Reproduce the listing in full. Omit the pictures.

----- Source information

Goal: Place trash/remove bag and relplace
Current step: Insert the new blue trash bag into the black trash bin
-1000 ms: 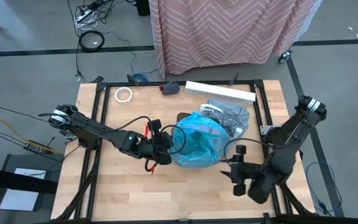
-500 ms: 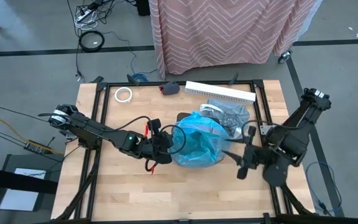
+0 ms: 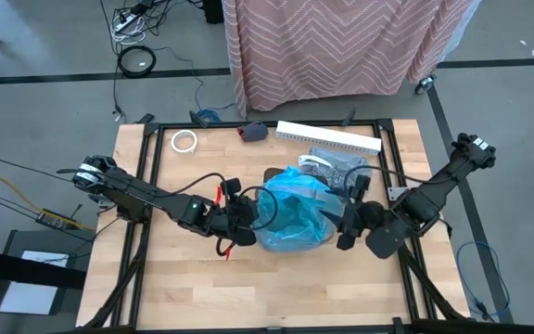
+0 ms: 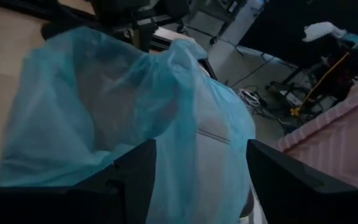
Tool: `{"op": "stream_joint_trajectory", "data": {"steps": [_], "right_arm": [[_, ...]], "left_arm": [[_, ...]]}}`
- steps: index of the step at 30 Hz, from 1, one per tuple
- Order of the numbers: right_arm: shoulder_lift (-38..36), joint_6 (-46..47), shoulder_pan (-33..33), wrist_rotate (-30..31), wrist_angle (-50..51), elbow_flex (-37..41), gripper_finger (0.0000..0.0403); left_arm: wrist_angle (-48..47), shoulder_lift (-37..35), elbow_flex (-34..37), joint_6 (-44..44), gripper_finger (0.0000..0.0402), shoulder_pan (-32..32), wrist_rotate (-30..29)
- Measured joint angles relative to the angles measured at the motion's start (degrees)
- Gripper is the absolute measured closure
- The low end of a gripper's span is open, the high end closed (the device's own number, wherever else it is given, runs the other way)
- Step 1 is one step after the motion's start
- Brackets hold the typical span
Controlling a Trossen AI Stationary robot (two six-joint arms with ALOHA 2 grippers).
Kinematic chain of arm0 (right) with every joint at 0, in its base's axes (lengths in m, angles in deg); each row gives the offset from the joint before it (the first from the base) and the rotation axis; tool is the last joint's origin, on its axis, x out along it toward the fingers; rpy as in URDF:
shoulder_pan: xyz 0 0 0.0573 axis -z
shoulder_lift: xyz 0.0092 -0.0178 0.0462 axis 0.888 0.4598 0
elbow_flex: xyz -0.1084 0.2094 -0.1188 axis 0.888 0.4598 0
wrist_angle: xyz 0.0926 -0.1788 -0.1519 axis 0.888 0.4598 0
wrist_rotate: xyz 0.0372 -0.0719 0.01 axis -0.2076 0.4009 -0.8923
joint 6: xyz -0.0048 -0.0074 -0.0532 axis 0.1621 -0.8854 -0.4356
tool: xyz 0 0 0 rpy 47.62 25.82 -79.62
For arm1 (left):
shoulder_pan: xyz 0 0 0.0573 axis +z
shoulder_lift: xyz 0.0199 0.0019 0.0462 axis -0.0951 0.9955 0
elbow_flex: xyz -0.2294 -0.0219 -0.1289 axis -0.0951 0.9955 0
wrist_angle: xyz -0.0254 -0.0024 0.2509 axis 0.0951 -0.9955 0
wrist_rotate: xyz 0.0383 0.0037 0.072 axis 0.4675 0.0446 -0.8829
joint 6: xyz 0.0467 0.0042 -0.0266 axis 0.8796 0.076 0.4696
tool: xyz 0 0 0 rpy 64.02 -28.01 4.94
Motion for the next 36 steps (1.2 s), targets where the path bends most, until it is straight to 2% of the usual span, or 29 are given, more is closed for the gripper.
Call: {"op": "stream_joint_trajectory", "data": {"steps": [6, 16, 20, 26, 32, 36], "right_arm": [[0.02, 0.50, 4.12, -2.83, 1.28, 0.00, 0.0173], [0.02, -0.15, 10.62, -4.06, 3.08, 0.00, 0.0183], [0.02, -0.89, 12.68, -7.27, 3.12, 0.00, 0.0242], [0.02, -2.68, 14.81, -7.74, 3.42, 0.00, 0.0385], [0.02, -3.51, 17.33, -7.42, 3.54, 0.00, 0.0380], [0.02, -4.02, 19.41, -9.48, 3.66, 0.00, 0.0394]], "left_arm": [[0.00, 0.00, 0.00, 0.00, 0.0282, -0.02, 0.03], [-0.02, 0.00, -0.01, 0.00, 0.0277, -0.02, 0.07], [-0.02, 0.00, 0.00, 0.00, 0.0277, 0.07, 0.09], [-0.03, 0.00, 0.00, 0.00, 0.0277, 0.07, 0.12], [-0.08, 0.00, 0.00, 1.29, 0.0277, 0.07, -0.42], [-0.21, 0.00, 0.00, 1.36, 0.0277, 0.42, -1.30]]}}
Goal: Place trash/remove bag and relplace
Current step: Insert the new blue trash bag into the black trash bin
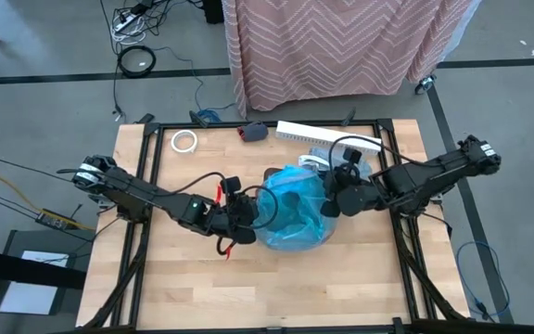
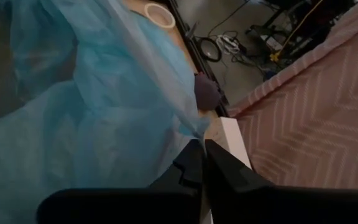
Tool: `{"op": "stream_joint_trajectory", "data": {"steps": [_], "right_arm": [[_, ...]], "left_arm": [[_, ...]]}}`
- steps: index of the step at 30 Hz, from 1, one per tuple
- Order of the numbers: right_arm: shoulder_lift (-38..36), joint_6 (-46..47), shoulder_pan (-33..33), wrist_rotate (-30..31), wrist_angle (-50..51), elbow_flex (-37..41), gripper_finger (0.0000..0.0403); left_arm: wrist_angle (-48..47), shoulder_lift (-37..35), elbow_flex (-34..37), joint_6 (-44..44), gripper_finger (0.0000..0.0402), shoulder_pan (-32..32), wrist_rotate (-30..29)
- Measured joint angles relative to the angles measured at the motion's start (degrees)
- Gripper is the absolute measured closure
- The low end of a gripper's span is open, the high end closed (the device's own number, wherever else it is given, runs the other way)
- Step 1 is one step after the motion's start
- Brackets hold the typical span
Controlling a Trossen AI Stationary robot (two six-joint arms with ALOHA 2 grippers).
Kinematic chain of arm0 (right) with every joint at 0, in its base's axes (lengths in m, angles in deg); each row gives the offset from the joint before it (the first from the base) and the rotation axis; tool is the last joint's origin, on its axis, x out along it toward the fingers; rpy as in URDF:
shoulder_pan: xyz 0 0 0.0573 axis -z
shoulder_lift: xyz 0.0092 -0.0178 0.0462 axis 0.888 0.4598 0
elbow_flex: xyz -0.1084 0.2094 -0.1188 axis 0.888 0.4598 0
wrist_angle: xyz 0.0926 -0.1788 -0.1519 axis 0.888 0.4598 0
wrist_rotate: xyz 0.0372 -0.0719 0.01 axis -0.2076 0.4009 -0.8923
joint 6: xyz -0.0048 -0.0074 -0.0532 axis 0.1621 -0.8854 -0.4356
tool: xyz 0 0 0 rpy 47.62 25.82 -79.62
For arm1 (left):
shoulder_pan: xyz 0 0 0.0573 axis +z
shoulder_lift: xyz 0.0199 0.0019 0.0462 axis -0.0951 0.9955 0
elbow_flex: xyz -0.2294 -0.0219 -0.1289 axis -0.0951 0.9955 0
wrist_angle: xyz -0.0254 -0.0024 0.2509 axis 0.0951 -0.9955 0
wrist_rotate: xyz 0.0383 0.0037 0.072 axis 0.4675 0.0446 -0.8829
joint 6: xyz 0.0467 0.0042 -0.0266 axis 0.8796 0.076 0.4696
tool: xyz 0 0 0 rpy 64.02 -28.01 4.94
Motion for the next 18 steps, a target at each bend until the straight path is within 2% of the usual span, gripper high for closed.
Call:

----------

== The completed task ==
Goal: Place trash/remove bag and relplace
Current step: Insert the new blue trash bag into the black trash bin
-1000 ms: 
-500 ms: 
+0 ms: 
+0 ms: 
Tool: `{"op": "stream_joint_trajectory", "data": {"steps": [_], "right_arm": [[_, ...]], "left_arm": [[_, ...]]}}`
- steps: index of the step at 30 Hz, from 1, one per tuple
- Order of the numbers: right_arm: shoulder_lift (-38..36), joint_6 (-46..47), shoulder_pan (-33..33), wrist_rotate (-30..31), wrist_angle (-50..51), elbow_flex (-37..41), gripper_finger (0.0000..0.0403); left_arm: wrist_angle (-48..47), shoulder_lift (-37..35), elbow_flex (-34..37), joint_6 (-44..44), gripper_finger (0.0000..0.0402), shoulder_pan (-32..32), wrist_rotate (-30..29)
- Measured joint angles relative to the angles measured at the motion's start (degrees)
- Gripper is the absolute measured closure
- The low end of a gripper's span is open, the high end closed (the device's own number, wherever else it is given, runs the other way)
- Step 1 is one step after the motion's start
- Brackets hold the typical span
Controlling a Trossen AI Stationary robot (two six-joint arms with ALOHA 2 grippers).
Kinematic chain of arm0 (right) with every joint at 0, in its base's axes (lengths in m, angles in deg); each row gives the offset from the joint before it (the first from the base) and the rotation axis; tool is the last joint's origin, on its axis, x out along it toward the fingers; rpy as in URDF:
shoulder_pan: xyz 0 0 0.0573 axis -z
shoulder_lift: xyz 0.0092 -0.0178 0.0462 axis 0.888 0.4598 0
elbow_flex: xyz -0.1084 0.2094 -0.1188 axis 0.888 0.4598 0
wrist_angle: xyz 0.0926 -0.1788 -0.1519 axis 0.888 0.4598 0
wrist_rotate: xyz 0.0372 -0.0719 0.01 axis -0.2076 0.4009 -0.8923
joint 6: xyz -0.0048 -0.0074 -0.0532 axis 0.1621 -0.8854 -0.4356
tool: xyz 0 0 0 rpy 47.62 25.82 -79.62
For arm1 (left):
shoulder_pan: xyz 0 0 0.0573 axis +z
shoulder_lift: xyz 0.0199 0.0019 0.0462 axis -0.0951 0.9955 0
elbow_flex: xyz -0.2294 -0.0219 -0.1289 axis -0.0951 0.9955 0
wrist_angle: xyz -0.0254 -0.0024 0.2509 axis 0.0951 -0.9955 0
wrist_rotate: xyz 0.0383 0.0037 0.072 axis 0.4675 0.0446 -0.8829
joint 6: xyz 0.0467 0.0042 -0.0266 axis 0.8796 0.076 0.4696
tool: xyz 0 0 0 rpy 64.02 -28.01 4.94
Motion for the next 36 steps (1.2 s), targets where the path bends most, until it is straight to 2% of the usual span, or 29 are given, more is closed for the gripper.
Call: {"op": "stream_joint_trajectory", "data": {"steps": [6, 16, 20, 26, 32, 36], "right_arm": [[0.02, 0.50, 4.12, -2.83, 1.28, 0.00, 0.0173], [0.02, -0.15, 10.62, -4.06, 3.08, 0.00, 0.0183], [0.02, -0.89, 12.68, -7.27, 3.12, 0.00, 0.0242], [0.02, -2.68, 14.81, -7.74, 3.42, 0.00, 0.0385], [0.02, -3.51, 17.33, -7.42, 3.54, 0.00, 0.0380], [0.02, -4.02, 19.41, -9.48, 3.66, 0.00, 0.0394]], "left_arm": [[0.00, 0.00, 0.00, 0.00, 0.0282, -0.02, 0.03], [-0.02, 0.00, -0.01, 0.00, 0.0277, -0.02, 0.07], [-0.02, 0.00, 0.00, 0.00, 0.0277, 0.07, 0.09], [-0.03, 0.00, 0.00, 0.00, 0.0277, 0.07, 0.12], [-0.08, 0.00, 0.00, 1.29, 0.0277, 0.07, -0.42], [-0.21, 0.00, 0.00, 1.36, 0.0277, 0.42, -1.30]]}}
Goal: Place trash/remove bag and relplace
Current step: Insert the new blue trash bag into the black trash bin
Tool: `{"op": "stream_joint_trajectory", "data": {"steps": [_], "right_arm": [[_, ...]], "left_arm": [[_, ...]]}}`
- steps: index of the step at 30 Hz, from 1, one per tuple
- Order of the numbers: right_arm: shoulder_lift (-38..36), joint_6 (-46..47), shoulder_pan (-33..33), wrist_rotate (-30..31), wrist_angle (-50..51), elbow_flex (-37..41), gripper_finger (0.0000..0.0403); left_arm: wrist_angle (-48..47), shoulder_lift (-37..35), elbow_flex (-34..37), joint_6 (-44..44), gripper_finger (0.0000..0.0402), shoulder_pan (-32..32), wrist_rotate (-30..29)
- Measured joint angles relative to the angles measured at the motion's start (degrees)
- Gripper is the absolute measured closure
- The low end of a gripper's span is open, the high end closed (the device's own number, wherever else it is given, runs the other way)
- Step 1 is one step after the motion's start
- Brackets hold the typical span
Controlling a Trossen AI Stationary robot (two six-joint arms with ALOHA 2 grippers).
Kinematic chain of arm0 (right) with every joint at 0, in its base's axes (lengths in m, angles in deg); each row gives the offset from the joint before it (the first from the base) and the rotation axis; tool is the last joint's origin, on its axis, x out along it toward the fingers; rpy as in URDF:
shoulder_pan: xyz 0 0 0.0573 axis -z
shoulder_lift: xyz 0.0092 -0.0178 0.0462 axis 0.888 0.4598 0
elbow_flex: xyz -0.1084 0.2094 -0.1188 axis 0.888 0.4598 0
wrist_angle: xyz 0.0926 -0.1788 -0.1519 axis 0.888 0.4598 0
wrist_rotate: xyz 0.0372 -0.0719 0.01 axis -0.2076 0.4009 -0.8923
joint 6: xyz -0.0048 -0.0074 -0.0532 axis 0.1621 -0.8854 -0.4356
tool: xyz 0 0 0 rpy 47.62 25.82 -79.62
For arm1 (left):
shoulder_pan: xyz 0 0 0.0573 axis +z
shoulder_lift: xyz 0.0199 0.0019 0.0462 axis -0.0951 0.9955 0
elbow_flex: xyz -0.2294 -0.0219 -0.1289 axis -0.0951 0.9955 0
wrist_angle: xyz -0.0254 -0.0024 0.2509 axis 0.0951 -0.9955 0
wrist_rotate: xyz 0.0383 0.0037 0.072 axis 0.4675 0.0446 -0.8829
joint 6: xyz 0.0467 0.0042 -0.0266 axis 0.8796 0.076 0.4696
tool: xyz 0 0 0 rpy 64.02 -28.01 4.94
Motion for the next 18 steps, a target at each bend until the straight path is within 2% of the usual span, gripper high for closed.
Call:

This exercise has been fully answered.